Note that this process offers many advantages to the journal. It does not need to do any work for the actual review process (i.e., to find referees, nag them to turn in reviews on time, etc.). More importantly, it gets all of the SP network’s impact measurements for the paper, allowing it to see exactly what the paper’s level of interest is. Indeed, the journal can get a “free-ride” on the SP network’s ability to market the paper, by simply choosing papers that multiple (or influential) SPRs have decided to recommend to their subscribers. If the journal decides to publish such a paper, all that traffic will come to its website (remember that the SP network just forward readers to wherever the paper is published). For a journal, the SP network is a gold mine of improved review process and improved marketing – all provided to the journal for free.
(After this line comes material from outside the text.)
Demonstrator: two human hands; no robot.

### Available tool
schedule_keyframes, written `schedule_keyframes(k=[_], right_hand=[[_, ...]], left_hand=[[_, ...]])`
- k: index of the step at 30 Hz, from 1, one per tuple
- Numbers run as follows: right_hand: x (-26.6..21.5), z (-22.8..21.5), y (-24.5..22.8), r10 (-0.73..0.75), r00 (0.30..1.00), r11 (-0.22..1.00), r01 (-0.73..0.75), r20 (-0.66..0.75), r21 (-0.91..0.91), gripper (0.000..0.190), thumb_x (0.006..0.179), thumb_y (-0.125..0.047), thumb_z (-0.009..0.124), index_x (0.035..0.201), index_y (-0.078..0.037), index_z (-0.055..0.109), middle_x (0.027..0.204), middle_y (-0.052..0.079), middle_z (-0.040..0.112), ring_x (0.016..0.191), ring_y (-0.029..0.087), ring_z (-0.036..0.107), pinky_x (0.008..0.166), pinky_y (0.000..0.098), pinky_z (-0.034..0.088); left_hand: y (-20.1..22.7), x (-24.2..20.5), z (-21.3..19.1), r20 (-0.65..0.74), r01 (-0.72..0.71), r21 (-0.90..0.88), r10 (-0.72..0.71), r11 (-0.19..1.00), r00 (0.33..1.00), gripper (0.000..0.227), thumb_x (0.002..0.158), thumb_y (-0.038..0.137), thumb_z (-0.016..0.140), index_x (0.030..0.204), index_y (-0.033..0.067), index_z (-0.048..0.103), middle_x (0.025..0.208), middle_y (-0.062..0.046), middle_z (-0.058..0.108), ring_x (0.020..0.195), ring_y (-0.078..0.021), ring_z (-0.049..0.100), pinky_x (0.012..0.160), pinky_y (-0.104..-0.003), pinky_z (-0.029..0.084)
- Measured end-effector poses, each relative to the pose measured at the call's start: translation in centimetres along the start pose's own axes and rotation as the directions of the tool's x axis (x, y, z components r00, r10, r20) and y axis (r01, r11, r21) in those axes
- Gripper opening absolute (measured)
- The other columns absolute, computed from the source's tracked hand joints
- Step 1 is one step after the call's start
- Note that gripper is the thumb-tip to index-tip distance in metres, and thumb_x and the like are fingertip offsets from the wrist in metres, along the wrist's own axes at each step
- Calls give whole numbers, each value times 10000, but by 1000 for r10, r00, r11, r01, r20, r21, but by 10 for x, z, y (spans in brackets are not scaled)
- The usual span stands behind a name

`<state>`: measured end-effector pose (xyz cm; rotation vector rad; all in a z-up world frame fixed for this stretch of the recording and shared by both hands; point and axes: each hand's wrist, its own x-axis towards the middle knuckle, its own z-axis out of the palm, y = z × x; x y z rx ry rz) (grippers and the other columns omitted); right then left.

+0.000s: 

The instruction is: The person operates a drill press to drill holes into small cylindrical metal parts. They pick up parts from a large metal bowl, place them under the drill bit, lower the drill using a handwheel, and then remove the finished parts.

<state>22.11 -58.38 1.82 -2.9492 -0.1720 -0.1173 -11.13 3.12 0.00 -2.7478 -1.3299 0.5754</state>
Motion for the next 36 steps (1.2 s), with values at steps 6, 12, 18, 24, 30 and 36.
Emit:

However, an even greater value of the SP network review system is for areas that are not well-served by journals. If an SPR selects a paper for recommendation to his subscribers, the authors can opt to officially publish the paper in the SP network’s associated journal. Note that this serves mainly to get the paper indexed by search engines such as PubMed, and to give the paper an “official” publication status. After all, the real substance of publication is readership, and being recommended on the SP network already provides that directly.
5.3. Phase III: Analysis and metrics for scientific networks
Here I will only briefly list some basic metrics that the SP network will incorporate into the peer review process. Of course, data collected by the SP network would make possible a wide range of scientometric analyses, far beyond the scope of this paper. There is a large literature exploring new metrics for impact; for a review see Birukou et al. (2011).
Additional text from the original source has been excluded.